DATA LISTING below:

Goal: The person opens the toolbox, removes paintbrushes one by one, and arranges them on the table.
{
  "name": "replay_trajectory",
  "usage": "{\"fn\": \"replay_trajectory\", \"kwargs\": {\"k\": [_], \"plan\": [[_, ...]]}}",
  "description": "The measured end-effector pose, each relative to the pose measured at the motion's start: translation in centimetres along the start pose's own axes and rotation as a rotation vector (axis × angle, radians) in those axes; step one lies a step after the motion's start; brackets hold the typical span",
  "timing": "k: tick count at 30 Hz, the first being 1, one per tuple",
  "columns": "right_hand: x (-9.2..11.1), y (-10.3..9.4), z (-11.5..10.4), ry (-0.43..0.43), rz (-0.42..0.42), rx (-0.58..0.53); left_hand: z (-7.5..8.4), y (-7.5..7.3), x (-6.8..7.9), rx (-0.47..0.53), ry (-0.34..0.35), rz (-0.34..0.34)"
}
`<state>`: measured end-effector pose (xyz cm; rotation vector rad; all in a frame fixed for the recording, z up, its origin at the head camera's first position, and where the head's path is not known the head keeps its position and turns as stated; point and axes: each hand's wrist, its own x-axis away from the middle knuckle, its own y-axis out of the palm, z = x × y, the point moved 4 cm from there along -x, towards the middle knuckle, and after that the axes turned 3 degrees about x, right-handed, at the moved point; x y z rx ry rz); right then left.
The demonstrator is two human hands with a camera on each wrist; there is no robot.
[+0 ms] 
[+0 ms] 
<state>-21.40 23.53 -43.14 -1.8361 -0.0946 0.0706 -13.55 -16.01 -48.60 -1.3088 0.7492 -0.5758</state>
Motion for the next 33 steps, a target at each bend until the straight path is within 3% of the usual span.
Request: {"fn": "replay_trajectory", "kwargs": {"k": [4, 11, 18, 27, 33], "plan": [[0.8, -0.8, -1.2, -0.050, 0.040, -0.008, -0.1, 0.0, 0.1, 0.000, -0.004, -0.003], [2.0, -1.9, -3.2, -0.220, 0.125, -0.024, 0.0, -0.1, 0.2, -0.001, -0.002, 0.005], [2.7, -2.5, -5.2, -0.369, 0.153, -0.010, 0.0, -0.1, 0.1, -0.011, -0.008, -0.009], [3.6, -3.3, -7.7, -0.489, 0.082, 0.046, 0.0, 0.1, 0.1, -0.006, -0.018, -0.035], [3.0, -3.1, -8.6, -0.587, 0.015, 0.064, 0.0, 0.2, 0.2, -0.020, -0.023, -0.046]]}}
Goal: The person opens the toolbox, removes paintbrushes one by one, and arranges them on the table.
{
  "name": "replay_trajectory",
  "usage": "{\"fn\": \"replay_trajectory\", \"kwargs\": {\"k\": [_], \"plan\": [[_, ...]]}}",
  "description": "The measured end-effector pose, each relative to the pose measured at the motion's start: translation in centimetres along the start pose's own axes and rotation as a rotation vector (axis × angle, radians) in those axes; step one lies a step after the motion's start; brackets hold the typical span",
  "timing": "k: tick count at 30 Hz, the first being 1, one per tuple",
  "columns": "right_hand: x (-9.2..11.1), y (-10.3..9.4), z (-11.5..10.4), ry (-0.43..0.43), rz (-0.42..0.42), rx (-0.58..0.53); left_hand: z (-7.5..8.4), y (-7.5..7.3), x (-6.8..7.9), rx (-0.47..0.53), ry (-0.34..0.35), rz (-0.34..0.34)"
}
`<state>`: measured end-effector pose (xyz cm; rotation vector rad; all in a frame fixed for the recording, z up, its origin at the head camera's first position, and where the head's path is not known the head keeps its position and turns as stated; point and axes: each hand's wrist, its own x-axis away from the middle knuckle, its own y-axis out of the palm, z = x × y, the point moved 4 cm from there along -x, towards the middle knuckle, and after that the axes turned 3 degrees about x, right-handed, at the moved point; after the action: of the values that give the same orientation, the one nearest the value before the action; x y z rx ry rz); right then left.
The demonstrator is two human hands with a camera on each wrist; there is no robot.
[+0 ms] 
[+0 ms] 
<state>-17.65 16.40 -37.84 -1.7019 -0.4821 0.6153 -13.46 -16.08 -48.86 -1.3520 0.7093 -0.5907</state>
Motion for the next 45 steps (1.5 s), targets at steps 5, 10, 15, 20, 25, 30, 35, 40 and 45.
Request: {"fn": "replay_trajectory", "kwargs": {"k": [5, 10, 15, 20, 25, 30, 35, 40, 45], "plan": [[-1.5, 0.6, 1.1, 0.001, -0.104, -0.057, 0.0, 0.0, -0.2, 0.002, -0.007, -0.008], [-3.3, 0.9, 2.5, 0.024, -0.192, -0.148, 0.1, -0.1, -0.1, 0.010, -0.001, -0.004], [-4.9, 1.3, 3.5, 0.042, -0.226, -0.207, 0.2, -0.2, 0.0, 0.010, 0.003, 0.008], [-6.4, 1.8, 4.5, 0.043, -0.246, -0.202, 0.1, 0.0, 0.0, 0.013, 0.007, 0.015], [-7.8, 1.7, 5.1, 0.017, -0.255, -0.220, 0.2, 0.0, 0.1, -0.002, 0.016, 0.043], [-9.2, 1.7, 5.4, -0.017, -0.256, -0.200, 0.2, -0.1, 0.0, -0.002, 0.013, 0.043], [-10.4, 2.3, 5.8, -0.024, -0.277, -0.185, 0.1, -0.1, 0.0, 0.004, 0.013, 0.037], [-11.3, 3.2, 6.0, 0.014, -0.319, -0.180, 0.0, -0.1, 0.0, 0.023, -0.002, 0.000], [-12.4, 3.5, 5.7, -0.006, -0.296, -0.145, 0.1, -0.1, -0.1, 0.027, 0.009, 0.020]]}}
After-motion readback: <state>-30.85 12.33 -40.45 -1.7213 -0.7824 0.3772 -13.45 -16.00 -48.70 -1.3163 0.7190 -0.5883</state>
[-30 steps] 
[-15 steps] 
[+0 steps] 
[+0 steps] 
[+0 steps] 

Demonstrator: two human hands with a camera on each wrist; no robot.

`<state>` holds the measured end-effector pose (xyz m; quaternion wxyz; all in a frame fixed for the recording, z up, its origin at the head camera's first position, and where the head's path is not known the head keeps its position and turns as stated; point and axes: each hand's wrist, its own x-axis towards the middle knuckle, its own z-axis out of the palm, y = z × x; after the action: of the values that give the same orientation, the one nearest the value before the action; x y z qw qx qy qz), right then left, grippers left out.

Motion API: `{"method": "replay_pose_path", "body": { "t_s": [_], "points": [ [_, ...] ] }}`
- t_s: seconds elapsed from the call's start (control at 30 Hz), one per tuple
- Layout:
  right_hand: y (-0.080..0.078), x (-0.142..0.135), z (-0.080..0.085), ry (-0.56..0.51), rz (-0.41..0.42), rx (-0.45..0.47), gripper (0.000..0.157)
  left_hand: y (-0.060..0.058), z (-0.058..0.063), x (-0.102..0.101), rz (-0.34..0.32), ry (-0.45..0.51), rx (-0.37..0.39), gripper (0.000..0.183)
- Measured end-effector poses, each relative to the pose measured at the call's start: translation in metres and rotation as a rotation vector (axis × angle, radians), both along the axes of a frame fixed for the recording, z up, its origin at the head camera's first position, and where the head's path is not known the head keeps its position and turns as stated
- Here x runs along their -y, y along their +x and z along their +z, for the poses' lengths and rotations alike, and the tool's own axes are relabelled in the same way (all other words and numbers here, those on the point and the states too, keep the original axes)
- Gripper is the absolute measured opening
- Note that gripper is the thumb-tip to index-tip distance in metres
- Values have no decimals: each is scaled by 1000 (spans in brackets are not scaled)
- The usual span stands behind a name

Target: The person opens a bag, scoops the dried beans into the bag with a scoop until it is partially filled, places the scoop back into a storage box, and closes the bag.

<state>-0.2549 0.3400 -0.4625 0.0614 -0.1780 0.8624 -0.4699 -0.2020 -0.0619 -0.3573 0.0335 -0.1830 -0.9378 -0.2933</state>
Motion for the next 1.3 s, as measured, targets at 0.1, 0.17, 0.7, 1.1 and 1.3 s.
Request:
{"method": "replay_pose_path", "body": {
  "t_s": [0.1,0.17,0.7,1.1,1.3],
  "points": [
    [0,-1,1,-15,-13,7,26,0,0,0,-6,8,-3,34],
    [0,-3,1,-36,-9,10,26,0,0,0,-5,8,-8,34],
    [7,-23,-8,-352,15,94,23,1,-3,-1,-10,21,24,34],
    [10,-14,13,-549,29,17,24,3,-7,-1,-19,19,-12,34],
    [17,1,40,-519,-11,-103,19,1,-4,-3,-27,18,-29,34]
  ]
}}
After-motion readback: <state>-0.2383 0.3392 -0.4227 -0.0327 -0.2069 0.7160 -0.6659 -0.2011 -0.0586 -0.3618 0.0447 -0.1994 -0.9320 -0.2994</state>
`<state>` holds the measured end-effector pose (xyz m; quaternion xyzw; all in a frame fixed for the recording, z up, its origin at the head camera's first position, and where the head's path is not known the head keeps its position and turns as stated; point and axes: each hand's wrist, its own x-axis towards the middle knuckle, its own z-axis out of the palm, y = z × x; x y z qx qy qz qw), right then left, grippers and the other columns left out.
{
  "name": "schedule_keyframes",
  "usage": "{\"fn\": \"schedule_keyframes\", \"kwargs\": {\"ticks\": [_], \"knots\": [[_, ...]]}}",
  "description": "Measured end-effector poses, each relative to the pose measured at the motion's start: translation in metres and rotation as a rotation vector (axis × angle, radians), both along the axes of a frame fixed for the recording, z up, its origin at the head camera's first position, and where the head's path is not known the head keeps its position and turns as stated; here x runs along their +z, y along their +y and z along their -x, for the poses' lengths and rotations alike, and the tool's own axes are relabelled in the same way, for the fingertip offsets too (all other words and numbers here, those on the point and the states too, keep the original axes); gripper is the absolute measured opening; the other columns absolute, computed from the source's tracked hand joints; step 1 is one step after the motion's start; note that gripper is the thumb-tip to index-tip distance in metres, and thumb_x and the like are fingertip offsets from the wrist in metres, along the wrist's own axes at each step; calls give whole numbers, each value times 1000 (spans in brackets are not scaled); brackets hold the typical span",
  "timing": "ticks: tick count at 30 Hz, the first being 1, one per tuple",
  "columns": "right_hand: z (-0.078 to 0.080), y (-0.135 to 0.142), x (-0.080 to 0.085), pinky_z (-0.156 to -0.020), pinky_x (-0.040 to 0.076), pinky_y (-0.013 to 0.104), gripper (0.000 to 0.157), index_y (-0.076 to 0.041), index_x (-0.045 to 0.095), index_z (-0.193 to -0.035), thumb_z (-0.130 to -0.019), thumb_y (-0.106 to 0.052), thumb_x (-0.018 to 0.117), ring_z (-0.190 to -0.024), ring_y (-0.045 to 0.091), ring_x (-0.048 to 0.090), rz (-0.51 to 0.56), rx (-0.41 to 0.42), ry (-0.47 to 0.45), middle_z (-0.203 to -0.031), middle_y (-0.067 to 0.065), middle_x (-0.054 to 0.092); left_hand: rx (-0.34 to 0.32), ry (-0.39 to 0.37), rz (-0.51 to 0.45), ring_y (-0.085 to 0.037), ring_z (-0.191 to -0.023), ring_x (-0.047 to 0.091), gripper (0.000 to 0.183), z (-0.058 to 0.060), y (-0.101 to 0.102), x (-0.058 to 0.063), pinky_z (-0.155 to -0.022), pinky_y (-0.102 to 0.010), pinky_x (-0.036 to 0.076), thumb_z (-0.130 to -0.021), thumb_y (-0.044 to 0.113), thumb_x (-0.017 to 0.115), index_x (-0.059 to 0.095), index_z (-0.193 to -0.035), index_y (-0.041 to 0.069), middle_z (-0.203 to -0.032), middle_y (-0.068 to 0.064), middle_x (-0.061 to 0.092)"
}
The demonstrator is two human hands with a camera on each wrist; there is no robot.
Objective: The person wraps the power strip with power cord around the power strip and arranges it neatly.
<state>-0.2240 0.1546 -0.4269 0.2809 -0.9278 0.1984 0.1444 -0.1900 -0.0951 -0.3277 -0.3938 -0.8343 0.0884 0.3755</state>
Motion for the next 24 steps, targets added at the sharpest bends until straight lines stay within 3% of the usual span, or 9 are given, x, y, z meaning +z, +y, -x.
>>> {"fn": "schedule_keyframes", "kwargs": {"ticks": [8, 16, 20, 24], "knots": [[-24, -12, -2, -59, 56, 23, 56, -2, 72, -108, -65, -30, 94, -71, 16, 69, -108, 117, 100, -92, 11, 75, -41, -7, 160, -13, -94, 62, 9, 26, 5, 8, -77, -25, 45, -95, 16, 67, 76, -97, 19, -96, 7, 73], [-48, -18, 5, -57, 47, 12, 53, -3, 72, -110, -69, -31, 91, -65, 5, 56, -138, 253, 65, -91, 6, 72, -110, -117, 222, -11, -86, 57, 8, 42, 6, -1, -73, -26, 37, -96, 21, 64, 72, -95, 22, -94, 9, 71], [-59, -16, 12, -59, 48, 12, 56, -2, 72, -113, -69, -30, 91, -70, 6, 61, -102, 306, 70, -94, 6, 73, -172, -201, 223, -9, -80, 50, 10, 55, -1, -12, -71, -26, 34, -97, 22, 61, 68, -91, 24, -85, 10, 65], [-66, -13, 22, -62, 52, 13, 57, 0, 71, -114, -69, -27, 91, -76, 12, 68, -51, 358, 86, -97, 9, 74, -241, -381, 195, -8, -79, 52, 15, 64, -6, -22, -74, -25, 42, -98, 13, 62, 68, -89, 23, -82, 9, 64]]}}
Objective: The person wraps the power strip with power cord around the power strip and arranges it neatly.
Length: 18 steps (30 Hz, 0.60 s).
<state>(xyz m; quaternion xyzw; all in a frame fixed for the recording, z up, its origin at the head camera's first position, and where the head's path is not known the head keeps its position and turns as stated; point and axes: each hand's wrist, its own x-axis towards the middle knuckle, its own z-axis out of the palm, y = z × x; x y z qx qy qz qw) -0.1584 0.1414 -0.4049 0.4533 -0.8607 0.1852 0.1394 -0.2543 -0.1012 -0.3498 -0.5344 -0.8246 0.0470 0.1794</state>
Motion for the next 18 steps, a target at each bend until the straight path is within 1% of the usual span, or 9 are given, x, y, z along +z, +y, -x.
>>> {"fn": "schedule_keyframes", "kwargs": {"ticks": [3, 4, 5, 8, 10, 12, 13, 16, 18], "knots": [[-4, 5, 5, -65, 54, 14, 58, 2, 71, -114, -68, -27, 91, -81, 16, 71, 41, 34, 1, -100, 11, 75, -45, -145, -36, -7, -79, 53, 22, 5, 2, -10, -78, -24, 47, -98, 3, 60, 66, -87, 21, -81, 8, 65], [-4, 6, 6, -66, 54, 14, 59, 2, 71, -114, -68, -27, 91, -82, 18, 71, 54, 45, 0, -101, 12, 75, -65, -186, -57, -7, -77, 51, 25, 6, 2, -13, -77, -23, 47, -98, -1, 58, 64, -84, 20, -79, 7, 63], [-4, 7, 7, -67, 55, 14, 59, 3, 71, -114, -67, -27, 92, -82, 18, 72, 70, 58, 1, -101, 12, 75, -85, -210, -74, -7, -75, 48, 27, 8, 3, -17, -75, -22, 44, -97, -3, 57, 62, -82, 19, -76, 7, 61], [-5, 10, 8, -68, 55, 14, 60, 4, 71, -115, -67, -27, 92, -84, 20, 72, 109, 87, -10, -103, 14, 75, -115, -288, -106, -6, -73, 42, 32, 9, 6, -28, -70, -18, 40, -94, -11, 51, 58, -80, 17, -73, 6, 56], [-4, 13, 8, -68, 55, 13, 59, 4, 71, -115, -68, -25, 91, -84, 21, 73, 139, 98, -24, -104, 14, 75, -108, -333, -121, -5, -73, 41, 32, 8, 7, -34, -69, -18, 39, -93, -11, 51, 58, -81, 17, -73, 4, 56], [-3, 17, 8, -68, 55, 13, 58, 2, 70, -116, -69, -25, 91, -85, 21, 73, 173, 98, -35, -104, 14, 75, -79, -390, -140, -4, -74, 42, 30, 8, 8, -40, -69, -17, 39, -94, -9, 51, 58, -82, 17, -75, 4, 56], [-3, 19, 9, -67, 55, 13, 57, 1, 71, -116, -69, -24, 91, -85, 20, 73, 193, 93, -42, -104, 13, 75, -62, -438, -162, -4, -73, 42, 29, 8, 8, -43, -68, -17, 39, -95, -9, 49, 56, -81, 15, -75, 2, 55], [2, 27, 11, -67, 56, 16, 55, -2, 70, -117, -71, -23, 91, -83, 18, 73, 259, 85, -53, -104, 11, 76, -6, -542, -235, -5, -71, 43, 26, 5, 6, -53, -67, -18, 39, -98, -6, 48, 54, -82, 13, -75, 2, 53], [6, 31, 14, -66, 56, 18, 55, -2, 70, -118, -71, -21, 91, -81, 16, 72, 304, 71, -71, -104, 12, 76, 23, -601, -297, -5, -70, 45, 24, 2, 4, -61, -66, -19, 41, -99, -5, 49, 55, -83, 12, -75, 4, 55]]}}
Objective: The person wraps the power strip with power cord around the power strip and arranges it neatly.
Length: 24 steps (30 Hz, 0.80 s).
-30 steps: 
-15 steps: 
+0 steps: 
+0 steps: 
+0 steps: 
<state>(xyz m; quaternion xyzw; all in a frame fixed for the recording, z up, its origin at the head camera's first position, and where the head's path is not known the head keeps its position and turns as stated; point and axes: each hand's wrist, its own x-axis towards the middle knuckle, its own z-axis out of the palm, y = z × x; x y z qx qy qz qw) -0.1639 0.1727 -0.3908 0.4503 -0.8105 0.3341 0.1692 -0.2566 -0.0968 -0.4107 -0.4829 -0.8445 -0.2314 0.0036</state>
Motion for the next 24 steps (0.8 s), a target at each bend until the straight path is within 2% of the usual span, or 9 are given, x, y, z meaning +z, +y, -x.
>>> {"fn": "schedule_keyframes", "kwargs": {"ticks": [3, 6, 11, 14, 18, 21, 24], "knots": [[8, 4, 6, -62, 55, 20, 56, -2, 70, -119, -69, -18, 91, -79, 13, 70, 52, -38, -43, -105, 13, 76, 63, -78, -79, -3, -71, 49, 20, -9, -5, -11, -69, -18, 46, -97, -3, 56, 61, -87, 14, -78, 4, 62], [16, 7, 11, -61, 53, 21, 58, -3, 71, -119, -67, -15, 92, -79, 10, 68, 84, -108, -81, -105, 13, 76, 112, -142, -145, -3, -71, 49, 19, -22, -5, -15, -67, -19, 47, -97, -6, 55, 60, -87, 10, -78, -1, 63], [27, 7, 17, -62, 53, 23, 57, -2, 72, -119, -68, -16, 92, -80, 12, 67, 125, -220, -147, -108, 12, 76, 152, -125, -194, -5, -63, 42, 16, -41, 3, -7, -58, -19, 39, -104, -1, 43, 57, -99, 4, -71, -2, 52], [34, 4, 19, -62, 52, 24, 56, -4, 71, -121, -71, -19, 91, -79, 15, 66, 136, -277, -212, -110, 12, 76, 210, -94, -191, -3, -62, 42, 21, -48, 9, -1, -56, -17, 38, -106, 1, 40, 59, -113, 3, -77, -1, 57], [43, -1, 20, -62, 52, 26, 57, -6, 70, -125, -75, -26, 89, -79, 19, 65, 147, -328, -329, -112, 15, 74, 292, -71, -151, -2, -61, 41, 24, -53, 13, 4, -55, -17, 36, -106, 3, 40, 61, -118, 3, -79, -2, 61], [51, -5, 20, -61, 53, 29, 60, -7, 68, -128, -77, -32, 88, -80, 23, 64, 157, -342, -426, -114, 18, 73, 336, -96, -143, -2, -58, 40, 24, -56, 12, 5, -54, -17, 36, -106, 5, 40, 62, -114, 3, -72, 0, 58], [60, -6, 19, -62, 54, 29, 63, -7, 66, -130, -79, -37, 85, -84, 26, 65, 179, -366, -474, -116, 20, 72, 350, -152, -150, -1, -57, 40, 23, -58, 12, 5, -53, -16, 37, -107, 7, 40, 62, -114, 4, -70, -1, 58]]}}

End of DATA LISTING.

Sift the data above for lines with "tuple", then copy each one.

SOLUTION FOR THIS PROBLEM:
  "timing": "k: tick count at 30 Hz, the first being 1, one per tuple",
  "timing": "k: tick count at 30 Hz, the first being 1, one per tuple",
- t_s: seconds elapsed from the call's start (control at 30 Hz), one per tuple
  "timing": "ticks: tick count at 30 Hz, the first being 1, one per tuple",

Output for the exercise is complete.